Exercise goal >> Starting at the line that holds "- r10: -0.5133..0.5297" and stopping at the line that holds "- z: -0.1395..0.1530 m", restate the records below word for word, with both of those lines included.

Working data >>
BEGIN
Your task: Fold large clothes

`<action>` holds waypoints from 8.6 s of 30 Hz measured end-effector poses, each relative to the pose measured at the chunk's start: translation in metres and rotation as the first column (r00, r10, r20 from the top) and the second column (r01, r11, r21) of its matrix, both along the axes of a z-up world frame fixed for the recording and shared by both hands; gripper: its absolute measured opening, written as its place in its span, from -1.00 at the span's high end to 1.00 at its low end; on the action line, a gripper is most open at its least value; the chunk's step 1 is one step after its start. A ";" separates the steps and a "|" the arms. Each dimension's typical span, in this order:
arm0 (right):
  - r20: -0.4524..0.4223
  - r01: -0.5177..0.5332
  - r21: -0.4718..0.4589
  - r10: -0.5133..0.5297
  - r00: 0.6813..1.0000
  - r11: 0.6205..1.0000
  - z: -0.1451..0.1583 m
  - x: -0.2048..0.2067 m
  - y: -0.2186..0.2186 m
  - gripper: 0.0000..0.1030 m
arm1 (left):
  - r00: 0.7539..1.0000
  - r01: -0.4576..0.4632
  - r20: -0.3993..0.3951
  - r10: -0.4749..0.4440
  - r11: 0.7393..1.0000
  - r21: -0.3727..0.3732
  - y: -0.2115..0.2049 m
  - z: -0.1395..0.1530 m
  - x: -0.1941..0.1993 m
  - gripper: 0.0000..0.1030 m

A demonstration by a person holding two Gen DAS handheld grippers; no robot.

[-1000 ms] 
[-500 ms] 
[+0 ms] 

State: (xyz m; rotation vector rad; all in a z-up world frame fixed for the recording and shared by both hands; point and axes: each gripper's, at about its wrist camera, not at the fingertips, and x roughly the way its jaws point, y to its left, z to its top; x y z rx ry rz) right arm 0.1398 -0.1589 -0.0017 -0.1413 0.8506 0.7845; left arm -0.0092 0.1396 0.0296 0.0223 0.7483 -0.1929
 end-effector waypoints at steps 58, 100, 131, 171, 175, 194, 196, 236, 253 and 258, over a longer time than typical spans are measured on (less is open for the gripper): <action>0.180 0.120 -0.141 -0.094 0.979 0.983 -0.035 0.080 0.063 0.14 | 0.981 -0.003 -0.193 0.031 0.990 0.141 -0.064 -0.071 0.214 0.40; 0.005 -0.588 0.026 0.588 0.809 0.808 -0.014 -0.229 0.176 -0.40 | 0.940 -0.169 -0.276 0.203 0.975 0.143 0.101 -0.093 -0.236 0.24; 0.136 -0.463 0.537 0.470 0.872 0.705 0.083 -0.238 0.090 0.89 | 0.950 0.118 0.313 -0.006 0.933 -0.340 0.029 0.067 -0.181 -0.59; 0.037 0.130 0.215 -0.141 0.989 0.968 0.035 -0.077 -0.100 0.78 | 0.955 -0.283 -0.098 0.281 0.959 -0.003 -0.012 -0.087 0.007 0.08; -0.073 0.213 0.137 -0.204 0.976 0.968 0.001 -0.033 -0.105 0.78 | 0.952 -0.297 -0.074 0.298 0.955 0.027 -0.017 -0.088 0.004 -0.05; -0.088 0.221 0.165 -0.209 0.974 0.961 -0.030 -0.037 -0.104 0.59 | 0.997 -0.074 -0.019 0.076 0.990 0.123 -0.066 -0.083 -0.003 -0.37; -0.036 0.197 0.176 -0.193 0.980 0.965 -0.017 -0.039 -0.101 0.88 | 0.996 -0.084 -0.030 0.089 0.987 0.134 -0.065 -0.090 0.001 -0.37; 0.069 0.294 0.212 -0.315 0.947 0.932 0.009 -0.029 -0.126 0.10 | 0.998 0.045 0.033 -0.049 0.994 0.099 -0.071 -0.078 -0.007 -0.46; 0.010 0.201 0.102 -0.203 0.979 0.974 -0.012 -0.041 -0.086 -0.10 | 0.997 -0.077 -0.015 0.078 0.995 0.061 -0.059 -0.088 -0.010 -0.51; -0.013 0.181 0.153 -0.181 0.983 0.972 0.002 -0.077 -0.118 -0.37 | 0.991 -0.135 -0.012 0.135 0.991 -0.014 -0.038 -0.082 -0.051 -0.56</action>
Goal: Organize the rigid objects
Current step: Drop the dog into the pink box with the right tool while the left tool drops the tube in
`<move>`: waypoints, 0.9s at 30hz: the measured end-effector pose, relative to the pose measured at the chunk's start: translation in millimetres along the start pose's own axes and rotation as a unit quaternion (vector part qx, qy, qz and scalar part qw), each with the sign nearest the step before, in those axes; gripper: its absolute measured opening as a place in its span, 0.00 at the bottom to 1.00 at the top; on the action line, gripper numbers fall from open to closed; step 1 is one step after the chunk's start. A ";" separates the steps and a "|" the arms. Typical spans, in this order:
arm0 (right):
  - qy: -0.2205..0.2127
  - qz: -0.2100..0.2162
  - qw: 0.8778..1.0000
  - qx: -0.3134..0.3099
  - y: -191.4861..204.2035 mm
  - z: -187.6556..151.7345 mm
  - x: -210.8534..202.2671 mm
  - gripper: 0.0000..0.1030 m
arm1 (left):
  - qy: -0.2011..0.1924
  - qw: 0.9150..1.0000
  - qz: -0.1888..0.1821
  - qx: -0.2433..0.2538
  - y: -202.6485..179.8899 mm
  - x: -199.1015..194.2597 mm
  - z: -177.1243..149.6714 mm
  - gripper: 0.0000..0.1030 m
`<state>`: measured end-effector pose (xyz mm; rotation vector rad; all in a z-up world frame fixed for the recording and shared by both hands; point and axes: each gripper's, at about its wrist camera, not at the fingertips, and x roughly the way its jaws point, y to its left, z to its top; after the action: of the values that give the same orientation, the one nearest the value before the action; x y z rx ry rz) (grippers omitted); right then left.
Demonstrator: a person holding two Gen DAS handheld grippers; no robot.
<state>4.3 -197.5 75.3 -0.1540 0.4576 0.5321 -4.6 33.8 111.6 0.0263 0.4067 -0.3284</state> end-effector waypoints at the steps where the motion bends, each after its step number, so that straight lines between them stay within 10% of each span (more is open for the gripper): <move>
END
Answer section >>
  - r10: -0.5133..0.5297
  - r00: 0.6813..1.0000
  - r11: 0.6205..1.0000
  - z: -0.1451..0.1583 m
  - x: -0.2048..0.2067 m
  - y: -0.2186..0.2186 m
  - gripper: 0.0000..0.1030 m
arm1 (left):
  - r00: 0.7539..1.0000
  - r01: -0.4576..0.4632
  - r20: -0.3993..0.3951
  - r10: -0.4749..0.4440
  - r11: 0.7393..1.0000
  - r21: -0.3727..0.3732
  - y: -0.2115..0.2049 m
  - z: -0.1395..0.1530 m

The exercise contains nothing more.